Sì. Gli interessi attivi accreditati dalla banca sulle giacenze aumentano il saldo del conto e vanno registrati come entrata di gestione, con una causale dedicata che li distingua dagli incassi delle quote. Anche se gli importi sono modesti, l'entrata va contabilizzata per non lasciare uno scarto tra saldo contabile e saldo bancario. Si registra l'accredito effettivo che compare sull'estratto conto, già al netto dell'eventuale ritenuta applicata dalla banca.

Dove imputo le spese di tenuta conto e le commissioni nel rendiconto?

Sono costi della gestione ordinaria e vanno registrati come uscite su una voce dedicata del piano dei conti, tipicamente spese bancarie, distinta dalle spese di manutenzione e di fornitura. Nel consuntivo confluiscono tra le uscite di gestione, ripartite generalmente secondo il criterio dei millesimi generali di proprietà, salvo diversa previsione del regolamento o della delibera assembleare. Tenerle su una voce a parte rende il consuntivo più leggibile.

Perché le competenze bancarie causano scarti nella riconciliazione?

Perché la banca addebita spese e commissioni direttamente sul conto, spesso senza un documento inviato in tempo reale: il saldo bancario scende senza una registrazione contabile corrispondente finché l'amministratore non contabilizza il prospetto delle competenze. Fino a quel momento il saldo contabile e quello dell'estratto conto divergono. Registrare tempestivamente interessi, spese e bollo del prospetto elimina lo scarto e riporta i due saldi a coincidere.

Cos'è il prospetto delle competenze bancarie?

È il documento periodico, spesso trimestrale, con cui la banca riepiloga interessi attivi, spese di tenuta conto, commissioni e imposta di bollo del periodo, con il relativo saldo. È il giustificativo su cui basare le registrazioni contabili delle competenze: va conservato e confrontato con i movimenti già registrati, per individuare le voci mancanti e riconciliare il saldo contabile con quello dell'estratto conto alla stessa data.

La commissione su un giroconto è una spesa o è neutra come il giroconto?

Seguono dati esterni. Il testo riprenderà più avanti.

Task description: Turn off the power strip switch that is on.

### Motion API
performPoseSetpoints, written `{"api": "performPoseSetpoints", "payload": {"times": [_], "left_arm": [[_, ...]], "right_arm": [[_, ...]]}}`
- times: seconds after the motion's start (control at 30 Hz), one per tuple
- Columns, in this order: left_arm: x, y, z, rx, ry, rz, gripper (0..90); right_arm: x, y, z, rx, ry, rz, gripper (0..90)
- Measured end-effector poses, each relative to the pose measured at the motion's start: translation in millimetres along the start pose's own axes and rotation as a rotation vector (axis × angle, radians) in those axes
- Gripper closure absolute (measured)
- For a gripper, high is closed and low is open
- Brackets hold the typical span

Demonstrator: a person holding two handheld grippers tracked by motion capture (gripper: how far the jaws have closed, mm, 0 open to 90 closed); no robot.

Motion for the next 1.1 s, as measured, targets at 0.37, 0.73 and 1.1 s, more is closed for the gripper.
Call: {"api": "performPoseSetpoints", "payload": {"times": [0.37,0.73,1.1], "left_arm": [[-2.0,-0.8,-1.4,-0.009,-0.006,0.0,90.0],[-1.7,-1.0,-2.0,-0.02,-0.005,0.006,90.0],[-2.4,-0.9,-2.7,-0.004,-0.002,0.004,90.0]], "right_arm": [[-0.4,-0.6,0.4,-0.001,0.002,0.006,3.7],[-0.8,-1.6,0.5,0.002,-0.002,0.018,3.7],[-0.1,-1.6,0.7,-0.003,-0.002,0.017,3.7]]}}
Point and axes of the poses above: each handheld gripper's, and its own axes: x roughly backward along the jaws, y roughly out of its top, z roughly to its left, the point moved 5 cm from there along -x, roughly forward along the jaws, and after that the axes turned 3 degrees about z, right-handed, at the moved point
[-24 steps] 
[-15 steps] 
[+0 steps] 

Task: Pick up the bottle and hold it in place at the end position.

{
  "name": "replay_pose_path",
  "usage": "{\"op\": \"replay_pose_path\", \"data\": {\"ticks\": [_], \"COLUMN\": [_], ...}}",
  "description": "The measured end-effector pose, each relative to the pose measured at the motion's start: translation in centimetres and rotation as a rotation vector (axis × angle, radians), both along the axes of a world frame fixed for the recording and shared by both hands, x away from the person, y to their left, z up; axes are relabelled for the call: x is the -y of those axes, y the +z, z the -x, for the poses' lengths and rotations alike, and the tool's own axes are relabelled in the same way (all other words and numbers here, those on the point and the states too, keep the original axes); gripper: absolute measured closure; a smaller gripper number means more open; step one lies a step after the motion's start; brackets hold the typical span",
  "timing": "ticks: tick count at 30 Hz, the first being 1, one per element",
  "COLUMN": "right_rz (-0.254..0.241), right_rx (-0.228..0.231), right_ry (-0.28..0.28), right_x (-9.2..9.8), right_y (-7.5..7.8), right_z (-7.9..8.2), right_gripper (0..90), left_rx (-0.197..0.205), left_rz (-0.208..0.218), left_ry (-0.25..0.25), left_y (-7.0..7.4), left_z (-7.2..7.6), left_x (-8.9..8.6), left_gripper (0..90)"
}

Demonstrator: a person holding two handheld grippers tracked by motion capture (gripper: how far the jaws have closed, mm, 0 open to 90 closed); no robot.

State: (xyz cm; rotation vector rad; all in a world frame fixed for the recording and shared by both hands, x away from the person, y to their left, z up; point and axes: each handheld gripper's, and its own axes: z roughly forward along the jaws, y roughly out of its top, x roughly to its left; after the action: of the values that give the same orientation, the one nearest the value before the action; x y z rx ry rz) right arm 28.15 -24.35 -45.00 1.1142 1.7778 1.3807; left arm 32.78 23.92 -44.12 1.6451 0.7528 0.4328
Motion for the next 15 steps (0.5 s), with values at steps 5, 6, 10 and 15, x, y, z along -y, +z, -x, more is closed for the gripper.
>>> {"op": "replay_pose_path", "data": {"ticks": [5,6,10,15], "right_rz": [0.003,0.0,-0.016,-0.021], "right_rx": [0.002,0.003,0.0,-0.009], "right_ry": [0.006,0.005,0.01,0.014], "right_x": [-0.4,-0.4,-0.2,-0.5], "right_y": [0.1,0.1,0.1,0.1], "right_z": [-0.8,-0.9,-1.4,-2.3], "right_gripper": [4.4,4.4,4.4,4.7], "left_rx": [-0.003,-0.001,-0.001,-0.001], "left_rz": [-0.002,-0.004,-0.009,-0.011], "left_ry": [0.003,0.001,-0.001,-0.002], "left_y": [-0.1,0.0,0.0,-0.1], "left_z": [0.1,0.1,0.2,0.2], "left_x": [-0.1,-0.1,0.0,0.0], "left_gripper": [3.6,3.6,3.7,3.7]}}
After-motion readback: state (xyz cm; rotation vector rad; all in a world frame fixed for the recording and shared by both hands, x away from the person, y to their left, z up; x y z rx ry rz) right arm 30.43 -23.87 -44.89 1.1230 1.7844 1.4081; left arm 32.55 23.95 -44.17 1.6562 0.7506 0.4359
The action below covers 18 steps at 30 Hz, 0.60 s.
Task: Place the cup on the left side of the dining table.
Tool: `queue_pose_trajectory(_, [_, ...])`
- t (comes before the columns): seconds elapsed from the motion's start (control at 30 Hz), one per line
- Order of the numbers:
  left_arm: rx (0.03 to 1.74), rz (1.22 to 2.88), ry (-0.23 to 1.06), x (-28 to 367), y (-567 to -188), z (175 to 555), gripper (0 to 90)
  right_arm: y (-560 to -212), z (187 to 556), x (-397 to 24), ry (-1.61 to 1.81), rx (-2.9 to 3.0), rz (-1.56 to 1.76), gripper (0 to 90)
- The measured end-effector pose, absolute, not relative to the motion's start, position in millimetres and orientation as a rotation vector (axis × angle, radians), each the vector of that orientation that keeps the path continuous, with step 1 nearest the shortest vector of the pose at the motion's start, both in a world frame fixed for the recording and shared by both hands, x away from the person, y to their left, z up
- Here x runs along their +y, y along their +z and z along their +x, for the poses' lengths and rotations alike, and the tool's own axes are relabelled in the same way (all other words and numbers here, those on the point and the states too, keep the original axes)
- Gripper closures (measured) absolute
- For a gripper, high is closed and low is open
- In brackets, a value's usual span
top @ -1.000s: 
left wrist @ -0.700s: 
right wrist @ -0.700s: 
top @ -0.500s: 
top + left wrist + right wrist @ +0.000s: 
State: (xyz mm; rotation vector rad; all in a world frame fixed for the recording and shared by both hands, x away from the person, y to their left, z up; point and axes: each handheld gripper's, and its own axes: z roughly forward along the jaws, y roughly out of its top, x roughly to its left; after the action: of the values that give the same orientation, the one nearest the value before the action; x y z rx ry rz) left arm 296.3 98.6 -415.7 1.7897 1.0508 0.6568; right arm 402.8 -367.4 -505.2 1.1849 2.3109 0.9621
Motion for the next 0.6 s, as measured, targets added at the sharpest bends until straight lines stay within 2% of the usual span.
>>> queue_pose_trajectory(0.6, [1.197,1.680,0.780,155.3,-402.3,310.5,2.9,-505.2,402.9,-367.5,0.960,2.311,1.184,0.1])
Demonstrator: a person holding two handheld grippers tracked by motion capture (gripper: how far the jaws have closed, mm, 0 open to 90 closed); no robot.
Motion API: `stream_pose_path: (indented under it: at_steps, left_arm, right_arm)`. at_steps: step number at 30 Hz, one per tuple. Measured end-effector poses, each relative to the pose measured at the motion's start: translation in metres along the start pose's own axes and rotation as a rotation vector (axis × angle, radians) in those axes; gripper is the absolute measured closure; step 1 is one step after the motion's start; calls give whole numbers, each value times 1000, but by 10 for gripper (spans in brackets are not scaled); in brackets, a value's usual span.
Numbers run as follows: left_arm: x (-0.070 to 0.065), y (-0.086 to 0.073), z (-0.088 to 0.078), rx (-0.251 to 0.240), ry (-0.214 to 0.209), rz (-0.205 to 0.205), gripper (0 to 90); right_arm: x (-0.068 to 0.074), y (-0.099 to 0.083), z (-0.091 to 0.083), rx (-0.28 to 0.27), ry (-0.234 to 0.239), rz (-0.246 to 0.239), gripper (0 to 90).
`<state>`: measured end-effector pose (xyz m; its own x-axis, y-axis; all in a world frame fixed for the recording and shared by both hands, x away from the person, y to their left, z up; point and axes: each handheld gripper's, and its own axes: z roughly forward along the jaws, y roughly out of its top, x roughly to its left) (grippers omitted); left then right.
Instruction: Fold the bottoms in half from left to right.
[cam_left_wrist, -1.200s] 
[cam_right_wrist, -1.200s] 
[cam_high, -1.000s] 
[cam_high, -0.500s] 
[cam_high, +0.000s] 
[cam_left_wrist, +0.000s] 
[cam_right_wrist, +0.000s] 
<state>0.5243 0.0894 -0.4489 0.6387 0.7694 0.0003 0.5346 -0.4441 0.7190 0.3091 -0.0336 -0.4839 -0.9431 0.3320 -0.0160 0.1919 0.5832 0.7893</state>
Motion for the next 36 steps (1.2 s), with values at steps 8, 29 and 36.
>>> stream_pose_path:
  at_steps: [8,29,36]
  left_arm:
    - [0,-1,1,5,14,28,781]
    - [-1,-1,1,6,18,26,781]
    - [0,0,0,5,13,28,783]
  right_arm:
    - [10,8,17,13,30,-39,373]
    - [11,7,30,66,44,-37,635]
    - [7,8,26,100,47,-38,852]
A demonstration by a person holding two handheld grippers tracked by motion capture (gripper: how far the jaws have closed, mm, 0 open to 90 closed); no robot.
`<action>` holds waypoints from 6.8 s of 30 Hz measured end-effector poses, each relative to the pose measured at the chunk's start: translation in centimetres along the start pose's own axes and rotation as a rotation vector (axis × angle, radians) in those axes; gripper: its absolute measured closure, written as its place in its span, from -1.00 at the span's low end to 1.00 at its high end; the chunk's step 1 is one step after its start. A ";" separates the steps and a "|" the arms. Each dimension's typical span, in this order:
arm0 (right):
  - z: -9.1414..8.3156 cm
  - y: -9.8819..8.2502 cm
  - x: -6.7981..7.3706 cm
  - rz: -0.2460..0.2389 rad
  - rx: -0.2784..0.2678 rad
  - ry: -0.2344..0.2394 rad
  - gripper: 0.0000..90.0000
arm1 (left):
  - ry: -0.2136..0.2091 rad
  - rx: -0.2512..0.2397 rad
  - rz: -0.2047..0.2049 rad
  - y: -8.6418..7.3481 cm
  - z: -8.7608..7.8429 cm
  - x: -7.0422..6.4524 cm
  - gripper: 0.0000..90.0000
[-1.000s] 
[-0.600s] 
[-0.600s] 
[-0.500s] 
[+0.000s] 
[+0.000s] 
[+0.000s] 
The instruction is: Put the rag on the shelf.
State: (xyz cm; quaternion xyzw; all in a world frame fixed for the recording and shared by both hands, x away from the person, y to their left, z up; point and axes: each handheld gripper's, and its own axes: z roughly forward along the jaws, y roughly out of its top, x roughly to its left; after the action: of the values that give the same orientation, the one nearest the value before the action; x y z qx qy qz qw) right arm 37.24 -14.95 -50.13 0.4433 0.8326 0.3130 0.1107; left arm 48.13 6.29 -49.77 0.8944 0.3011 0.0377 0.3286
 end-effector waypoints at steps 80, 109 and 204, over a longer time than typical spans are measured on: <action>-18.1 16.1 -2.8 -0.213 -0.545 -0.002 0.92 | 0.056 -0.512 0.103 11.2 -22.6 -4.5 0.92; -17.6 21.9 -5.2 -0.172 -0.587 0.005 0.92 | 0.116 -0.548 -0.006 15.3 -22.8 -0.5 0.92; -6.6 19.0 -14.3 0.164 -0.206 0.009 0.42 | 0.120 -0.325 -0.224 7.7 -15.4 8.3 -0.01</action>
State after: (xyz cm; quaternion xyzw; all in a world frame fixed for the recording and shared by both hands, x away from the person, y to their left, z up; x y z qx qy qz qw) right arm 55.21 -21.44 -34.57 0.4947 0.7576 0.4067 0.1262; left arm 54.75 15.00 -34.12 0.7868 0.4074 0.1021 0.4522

La commissione è una spesa vera, anche se l'operazione principale è neutra. Il giroconto o il trasferimento tra conti non incide sui totali di gestione perché il denaro resta nel patrimonio del condominio, ma la commissione applicata dalla banca su quell'operazione fa uscire denaro verso l'istituto di credito ed è quindi un costo. Va registrata separatamente come uscita alla voce spese bancarie, distinta dal movimento neutro del giroconto.